Risk Factors That Increase Your Odds
The strongest predictors of H. pylori infection are the conditions you grew up in, not your current lifestyle. Household crowding during childhood, limited access to clean water, and lower sanitation standards all increase the likelihood of early exposure. These factors explain why infection rates vary dramatically by region: prevalence remains above 50% in many parts of Africa, South America, and Asia while falling below 30% in parts of Western Europe and North America.
Genetics also play a role. Studies of identical twins show higher matching infection rates than fraternal twins, even after accounting for shared living conditions. A large meta-analysis identified 47 genetic variants across 18 locations in the human genome that influence susceptibility to H. pylori. Several of these variants affect immune system genes involved in recognizing bacteria, which may explain why some people exposed to the same household conditions get infected while others do not.
What Happens if the Infection Persists
The majority of people with H. pylori never develop symptoms.
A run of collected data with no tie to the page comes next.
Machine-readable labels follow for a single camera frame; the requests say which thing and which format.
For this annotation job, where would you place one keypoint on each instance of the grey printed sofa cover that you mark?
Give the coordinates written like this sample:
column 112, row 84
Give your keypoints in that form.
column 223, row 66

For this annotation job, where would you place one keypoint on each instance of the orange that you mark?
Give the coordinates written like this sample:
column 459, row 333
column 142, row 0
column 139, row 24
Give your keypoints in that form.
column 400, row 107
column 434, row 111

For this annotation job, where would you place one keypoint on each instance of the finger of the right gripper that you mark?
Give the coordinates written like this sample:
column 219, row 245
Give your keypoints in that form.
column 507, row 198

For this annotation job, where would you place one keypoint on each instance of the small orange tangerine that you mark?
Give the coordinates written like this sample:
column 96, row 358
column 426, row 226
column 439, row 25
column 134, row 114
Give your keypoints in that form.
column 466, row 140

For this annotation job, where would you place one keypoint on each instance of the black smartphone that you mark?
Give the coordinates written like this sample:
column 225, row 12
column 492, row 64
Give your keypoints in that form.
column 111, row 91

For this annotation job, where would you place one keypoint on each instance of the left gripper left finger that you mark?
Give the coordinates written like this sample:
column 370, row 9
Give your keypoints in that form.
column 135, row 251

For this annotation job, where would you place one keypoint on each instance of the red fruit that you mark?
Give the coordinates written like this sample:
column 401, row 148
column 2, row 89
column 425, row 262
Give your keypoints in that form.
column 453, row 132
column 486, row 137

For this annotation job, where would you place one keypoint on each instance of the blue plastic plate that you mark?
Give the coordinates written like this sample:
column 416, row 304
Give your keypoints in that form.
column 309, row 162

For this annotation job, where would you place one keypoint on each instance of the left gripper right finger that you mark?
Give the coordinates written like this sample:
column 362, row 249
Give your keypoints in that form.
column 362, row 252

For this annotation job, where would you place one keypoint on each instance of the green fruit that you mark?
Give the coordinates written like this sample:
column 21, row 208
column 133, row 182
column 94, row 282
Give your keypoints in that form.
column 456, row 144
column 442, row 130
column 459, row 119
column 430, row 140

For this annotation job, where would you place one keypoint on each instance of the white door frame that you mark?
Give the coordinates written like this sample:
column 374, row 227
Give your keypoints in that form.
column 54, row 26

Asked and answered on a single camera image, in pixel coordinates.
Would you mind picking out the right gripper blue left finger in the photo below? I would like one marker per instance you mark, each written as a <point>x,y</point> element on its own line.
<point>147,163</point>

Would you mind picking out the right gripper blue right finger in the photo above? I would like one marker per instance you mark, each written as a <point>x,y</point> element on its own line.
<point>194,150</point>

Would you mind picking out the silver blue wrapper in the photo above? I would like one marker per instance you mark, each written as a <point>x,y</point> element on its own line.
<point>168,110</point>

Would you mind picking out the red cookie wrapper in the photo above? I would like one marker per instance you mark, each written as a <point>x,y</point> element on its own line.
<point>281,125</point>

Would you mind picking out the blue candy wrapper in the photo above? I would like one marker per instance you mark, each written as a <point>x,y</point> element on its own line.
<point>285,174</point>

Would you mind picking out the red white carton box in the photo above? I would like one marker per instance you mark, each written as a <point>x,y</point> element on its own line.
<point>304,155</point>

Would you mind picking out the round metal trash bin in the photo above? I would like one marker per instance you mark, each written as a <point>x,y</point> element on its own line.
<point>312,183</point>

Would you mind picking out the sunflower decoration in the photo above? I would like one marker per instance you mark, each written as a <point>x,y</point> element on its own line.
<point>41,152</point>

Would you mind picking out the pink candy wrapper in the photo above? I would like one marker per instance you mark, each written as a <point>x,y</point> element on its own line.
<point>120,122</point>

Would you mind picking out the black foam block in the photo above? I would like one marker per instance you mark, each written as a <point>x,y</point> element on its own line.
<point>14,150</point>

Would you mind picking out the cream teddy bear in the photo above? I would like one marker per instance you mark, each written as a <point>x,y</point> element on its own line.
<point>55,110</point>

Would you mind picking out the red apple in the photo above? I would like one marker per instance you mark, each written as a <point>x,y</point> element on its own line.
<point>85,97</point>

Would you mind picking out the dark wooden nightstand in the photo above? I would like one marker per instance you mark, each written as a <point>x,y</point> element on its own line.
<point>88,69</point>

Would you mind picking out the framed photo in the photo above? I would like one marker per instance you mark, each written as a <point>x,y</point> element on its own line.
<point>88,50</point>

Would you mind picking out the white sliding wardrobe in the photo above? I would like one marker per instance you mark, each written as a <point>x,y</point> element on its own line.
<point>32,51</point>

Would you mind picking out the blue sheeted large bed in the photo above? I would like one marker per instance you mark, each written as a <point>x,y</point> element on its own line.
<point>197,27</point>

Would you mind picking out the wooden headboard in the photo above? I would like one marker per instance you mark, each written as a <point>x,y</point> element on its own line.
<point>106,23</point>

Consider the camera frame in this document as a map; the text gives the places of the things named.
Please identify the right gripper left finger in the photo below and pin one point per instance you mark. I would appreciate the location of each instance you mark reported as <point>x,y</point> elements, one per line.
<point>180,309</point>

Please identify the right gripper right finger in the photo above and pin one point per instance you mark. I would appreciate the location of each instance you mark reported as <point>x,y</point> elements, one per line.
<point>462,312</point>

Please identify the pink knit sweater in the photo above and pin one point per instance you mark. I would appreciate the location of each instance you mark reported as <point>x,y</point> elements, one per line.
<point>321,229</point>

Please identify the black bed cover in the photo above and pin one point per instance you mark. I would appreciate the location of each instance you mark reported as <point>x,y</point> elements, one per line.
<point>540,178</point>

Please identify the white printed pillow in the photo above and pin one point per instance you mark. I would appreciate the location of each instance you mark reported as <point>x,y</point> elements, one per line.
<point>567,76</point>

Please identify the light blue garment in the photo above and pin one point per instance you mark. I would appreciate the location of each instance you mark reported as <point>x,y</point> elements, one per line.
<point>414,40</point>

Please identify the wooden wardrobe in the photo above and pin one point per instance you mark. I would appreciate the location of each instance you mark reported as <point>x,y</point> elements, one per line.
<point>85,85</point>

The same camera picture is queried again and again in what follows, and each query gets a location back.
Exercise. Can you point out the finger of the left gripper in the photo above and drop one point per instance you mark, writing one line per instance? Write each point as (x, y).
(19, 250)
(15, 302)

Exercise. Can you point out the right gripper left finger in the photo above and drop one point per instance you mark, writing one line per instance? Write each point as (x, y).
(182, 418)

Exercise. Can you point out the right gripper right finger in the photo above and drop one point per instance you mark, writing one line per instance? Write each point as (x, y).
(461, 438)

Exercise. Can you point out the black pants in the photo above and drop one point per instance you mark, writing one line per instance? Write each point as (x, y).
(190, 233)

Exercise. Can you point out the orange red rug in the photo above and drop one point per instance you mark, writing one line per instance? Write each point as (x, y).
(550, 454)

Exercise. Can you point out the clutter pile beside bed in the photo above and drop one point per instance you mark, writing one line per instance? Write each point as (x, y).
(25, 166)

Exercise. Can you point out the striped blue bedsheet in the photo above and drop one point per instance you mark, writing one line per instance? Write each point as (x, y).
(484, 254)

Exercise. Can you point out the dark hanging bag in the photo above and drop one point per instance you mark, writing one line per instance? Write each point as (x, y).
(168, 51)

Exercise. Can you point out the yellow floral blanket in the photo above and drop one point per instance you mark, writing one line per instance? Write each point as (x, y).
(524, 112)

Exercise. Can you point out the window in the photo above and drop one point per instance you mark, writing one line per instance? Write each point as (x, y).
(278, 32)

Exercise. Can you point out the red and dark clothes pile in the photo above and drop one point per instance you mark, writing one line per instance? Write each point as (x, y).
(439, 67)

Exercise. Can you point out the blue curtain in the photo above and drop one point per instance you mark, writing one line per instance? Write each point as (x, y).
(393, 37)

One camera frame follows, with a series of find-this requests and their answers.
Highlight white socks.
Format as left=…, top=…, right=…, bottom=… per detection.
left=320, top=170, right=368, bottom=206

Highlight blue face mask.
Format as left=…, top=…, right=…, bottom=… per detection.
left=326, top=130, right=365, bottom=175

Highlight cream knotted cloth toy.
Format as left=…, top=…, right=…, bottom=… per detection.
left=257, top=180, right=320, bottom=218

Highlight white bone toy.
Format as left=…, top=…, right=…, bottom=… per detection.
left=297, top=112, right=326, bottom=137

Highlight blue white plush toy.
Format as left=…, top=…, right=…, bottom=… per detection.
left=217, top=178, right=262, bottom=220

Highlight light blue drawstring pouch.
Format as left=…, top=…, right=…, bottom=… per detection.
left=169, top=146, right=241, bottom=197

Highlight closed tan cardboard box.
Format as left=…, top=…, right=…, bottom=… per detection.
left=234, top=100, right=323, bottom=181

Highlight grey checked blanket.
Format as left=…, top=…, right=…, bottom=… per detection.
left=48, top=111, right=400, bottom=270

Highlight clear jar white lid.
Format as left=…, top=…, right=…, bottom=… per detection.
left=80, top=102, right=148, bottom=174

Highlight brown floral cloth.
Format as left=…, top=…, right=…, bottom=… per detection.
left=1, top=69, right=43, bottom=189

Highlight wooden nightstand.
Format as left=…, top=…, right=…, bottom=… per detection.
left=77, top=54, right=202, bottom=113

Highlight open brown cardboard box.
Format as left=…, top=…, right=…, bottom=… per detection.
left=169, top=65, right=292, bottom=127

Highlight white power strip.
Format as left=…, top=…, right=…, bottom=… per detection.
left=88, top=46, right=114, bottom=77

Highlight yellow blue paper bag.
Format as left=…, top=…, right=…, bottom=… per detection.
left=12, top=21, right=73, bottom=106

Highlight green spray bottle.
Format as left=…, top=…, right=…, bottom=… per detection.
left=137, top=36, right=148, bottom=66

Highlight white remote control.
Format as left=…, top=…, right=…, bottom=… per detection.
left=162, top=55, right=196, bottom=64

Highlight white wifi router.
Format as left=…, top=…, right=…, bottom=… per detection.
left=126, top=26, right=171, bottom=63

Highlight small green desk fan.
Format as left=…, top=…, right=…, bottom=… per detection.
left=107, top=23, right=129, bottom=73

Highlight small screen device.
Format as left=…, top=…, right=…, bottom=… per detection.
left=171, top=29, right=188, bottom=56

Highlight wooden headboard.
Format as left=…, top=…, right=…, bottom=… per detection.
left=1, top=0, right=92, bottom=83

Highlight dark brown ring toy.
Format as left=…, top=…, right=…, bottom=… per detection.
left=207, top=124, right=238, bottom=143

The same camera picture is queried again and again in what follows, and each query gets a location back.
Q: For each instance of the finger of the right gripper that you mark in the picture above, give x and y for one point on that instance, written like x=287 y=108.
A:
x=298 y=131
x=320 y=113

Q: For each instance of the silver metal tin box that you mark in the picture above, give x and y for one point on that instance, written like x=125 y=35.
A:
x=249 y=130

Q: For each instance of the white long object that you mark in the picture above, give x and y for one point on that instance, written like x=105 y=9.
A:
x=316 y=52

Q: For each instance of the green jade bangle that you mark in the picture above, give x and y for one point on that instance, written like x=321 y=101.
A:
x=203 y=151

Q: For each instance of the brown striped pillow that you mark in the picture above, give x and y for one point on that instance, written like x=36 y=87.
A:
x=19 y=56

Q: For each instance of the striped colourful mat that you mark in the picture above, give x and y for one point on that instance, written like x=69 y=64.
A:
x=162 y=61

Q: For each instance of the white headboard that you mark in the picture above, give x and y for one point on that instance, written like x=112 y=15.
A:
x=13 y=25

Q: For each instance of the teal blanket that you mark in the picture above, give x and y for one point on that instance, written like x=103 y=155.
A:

The bacterium causes chronic low-grade inflammation in the stomach lining of virtually everyone it infects, but only a fraction progress to clinical disease. About 10% of infected people develop peptic ulcers. Between 1% and 3% develop stomach cancer. Less than 0.1% develop a rare type of stomach lymphoma.
These percentages sound small, but given that roughly 3.5 billion people carry the infection worldwide, they translate into enormous numbers of ulcer and cancer cases. H. pylori is classified as a definite carcinogen, and in long-term studies, stomach cancer developed in about 3% of infected patients compared to none of the uninfected patients followed over the same period.
Reducing the Risk of Transmission
Because H. pylori spreads through contaminated hands, mouths, water, and food, the most effective prevention measures are basic hygiene practices. Regular handwashing, particularly before meals and after using the bathroom, is considered one of the most effective ways to reduce transmission. Maintaining good oral hygiene matters because the mouth serves as a secondary reservoir for the bacterium.
Within families, using serving utensils rather than shared chopsticks or spoons, serving meals on individual plates, disinfecting toilets regularly, and drinking boiled or properly treated water all reduce spread. These measures are especially important in households with young children, since childhood is the window when most infections are acquired. In areas where municipal water quality is uncertain, boiling drinking water is a straightforward way to eliminate the bacterium before it reaches the stomach.